Le Courrier | Un nouveau renvoi Dublin «inhumain» dénoncé

Un jeune érythréen a été renvoyé vers l’Italie, malgré des contre-indications médicales.

Article de Laura Hunter, paru dans Le Courrier, le 12 octobre 2016. Cliquez ici pour lire l’article sur le site du Courrier.
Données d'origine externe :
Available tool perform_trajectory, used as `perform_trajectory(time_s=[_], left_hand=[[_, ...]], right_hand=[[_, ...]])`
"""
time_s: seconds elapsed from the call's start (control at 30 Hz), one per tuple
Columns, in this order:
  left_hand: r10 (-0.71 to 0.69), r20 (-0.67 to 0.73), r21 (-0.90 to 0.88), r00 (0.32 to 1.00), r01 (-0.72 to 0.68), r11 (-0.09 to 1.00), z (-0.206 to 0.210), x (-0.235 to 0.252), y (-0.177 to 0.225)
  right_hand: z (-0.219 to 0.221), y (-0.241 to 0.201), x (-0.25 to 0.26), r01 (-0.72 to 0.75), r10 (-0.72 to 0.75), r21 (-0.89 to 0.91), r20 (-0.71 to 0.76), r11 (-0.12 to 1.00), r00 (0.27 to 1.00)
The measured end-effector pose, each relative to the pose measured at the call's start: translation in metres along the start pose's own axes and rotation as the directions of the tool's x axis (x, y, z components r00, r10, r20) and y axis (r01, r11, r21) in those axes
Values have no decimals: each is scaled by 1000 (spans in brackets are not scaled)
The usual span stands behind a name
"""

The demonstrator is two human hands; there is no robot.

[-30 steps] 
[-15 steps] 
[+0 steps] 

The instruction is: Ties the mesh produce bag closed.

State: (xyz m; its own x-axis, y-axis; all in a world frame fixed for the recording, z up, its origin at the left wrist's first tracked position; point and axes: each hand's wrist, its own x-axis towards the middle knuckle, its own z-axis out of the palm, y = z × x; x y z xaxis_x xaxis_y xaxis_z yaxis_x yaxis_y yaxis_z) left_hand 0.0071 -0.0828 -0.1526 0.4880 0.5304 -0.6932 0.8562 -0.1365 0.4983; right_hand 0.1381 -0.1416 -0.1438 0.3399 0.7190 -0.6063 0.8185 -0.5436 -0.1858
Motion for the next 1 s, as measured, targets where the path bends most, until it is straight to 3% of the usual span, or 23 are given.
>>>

Quelques semaines à peine après le renvoi vivement critiqué de la fratrie Musa, Pierre Maudet et ses collègues du Conseil d’Etat genevois se voient à nouveau reprocher un zèle sans limite et dépourvu d’humanité. C’est du moins ce qu’exprime Solidarités Tattes mercredi, dans un communiqué de presse dénonçant le renvoi d’Aman Nusur, érythréen de 29 ans. Lundi matin, ce dernier a été arrêté au foyer Appia, où il avait été placé une semaine plus tôt.

Arrivé en Suisse fin 2015, Aman Nusur vivait en effet jusque-là dans un abri PC. S’étant opposé à son renvoi à Cointrin lundi après-midi, il a été transféré à la maison d’arrêt de Favra, puis déplacé et mis de force dans un vol pour l’Italie en partance de Zurich mercredi. Il a été renvoyé au nom des accords de Dublin.

Justes motifs

Aman Nusur a déserté l’armée à 22 ans. Retrouvé par ses supérieurs, il a été condamné à trois ans d’incarcération dans une prison militaire où il a été torturé. Après avoir réussi à s’échapper, il a fui son pays en 2012, entamant un long périple. Arrivé en Italie, il a été enregistré par les autorités, bien que son objectif était de rejoindre la Suisse, où son frère Alker vit depuis 2008. Détenteur d’un permis B, ce dernier l’a alors accueilli fin 2015.

Très vite, il a été clair qu’Aman Nusur souffrait de séquelles psychologiques. Il a donc commencé un traitement aux HUG, se rendant régulièrement à la «Consultation des victimes de torture et de guerre». Pour Solidarité Tattes, «ces raisons familiales, mais aussi médicales, a-raient pourtant permis à un Conseil d’Etat soucieux des droits humains de ne pas exéc-ter machinalement ce renvoi».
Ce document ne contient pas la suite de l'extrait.